=== Task statement ===
When counting, include every line of the data that holds "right", then state the total alone.

═══

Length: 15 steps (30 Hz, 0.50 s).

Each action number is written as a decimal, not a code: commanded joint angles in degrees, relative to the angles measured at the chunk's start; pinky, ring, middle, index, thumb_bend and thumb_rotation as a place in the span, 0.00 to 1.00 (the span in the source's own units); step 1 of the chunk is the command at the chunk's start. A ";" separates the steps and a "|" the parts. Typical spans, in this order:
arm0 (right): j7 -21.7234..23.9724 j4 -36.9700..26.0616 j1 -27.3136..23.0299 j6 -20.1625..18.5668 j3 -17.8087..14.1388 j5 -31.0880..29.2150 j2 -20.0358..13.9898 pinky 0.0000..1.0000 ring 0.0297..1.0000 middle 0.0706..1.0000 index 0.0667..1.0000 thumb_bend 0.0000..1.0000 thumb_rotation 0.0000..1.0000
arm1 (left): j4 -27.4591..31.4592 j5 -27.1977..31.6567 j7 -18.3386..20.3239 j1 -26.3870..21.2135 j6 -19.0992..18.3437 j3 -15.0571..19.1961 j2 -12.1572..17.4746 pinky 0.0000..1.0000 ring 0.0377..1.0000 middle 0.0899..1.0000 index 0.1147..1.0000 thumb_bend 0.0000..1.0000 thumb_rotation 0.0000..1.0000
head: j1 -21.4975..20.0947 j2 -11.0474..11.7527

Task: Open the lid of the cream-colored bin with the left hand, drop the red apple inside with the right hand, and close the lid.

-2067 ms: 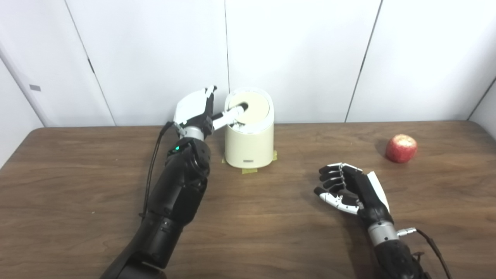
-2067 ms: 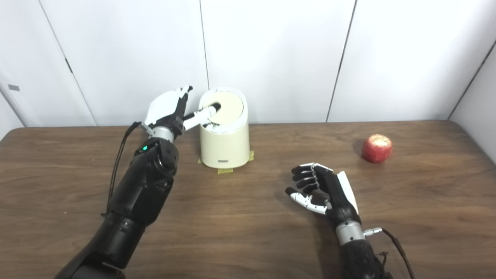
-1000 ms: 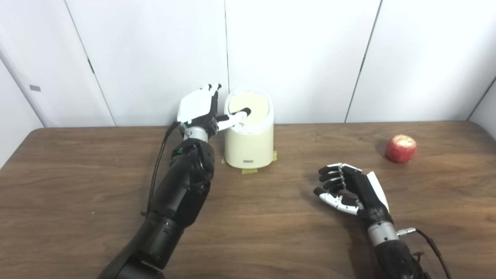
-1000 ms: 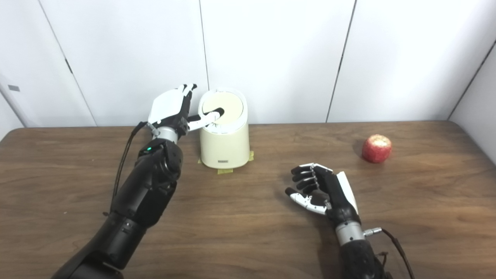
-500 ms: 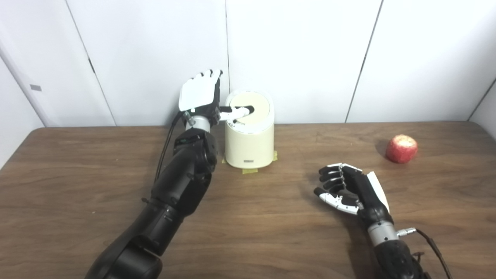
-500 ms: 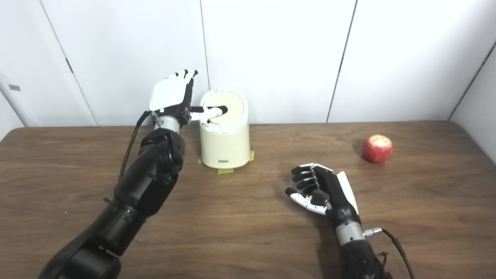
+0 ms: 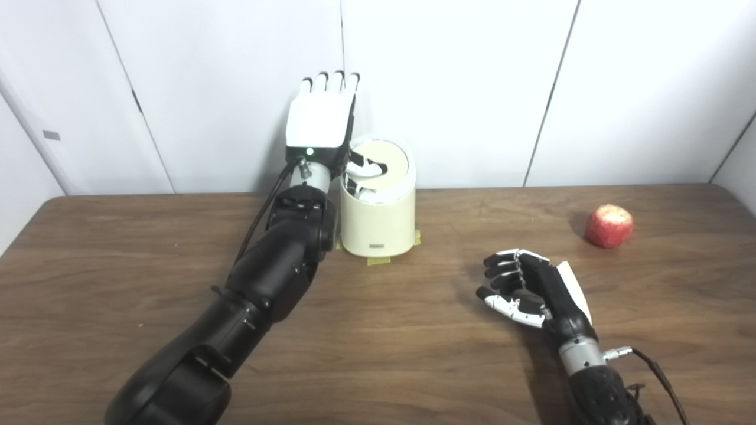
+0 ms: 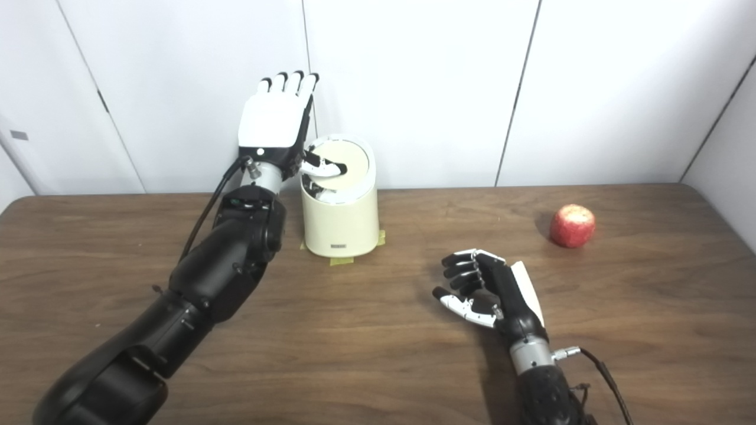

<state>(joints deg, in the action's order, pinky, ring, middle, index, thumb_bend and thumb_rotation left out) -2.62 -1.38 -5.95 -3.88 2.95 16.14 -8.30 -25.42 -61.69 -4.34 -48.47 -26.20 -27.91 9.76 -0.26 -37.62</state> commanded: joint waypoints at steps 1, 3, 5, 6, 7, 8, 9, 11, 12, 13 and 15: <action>0.30 -1.22 -1.43 0.48 0.12 -0.09 0.06 0.48 0.52 0.54 0.55 0.31 0.01 | 0.64 1.14 0.31 -0.30 -0.47 1.76 0.41 1.00 1.00 1.00 0.98 0.78 0.71 | -0.05 -0.03; 0.26 -1.21 -1.43 0.26 -0.02 -0.32 0.23 0.48 0.52 0.54 0.55 0.31 0.02 | 1.43 3.57 0.82 0.01 -0.59 4.22 -0.57 1.00 1.00 1.00 0.97 0.72 0.94 | -0.01 -0.04; 0.25 -1.04 -1.43 0.45 -0.11 -0.52 0.27 0.48 0.52 0.54 0.55 0.32 0.02 | 2.60 6.79 1.66 0.37 -0.65 7.75 -2.07 1.00 1.00 1.00 0.97 0.72 0.98 | -0.01 -0.04; 0.32 -1.04 -1.43 0.42 -0.09 -0.51 0.23 0.48 0.52 0.54 0.55 0.32 0.01 | 3.36 9.26 2.43 0.60 -0.68 10.70 -3.40 1.00 1.00 1.00 0.96 0.73 0.99 | 0.02 -0.05; 0.40 -1.03 -1.44 0.46 -0.01 -0.43 0.14 0.48 0.52 0.54 0.55 0.31 0.00 | 4.02 11.39 3.33 0.79 -0.69 13.57 -4.72 1.00 1.00 1.00 0.96 0.75 1.00 | 0.06 -0.06; 0.47 -1.05 -1.43 0.45 0.06 -0.36 0.09 0.48 0.52 0.54 0.55 0.31 0.00 | 4.58 12.99 4.05 0.94 -0.70 16.17 -5.93 1.00 1.00 1.00 0.96 0.76 1.00 | -0.06 -0.05; 0.49 -1.09 -1.43 0.34 0.09 -0.29 0.09 0.48 0.52 0.54 0.55 0.31 0.00 | 5.09 14.35 4.46 1.06 -0.70 18.41 -6.97 1.00 1.00 1.00 0.96 0.75 1.00 | -0.10 -0.06; 0.45 -1.26 -1.39 0.07 0.15 -0.09 0.13 0.48 0.52 0.54 0.55 0.31 0.00 | 5.53 16.20 4.39 1.16 -0.70 21.63 -8.39 1.00 1.00 1.00 0.96 0.73 1.00 | -0.06 -0.05; 0.51 -1.35 -1.36 -0.02 0.19 -0.03 0.09 0.48 0.52 0.54 0.55 0.31 0.00 | 5.60 17.17 4.00 1.19 -0.70 22.65 -8.79 1.00 1.00 1.00 0.97 0.71 1.00 | -0.02 -0.10; 0.59 -1.44 -1.35 -0.15 0.26 0.07 0.03 0.49 0.52 0.54 0.55 0.31 0.00 | 5.68 18.08 3.53 1.25 -0.70 23.29 -9.01 1.00 1.00 1.00 0.97 0.71 1.00 | -0.02 -0.10; 0.70 -1.43 -1.35 -0.25 0.24 0.00 -0.07 0.49 0.53 0.54 0.55 0.31 0.00 | 6.48 22.19 1.79 1.80 0.77 24.97 -9.52 1.00 1.00 1.00 0.99 0.68 1.00 | 0.12 -0.13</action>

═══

=== Completed task ===
2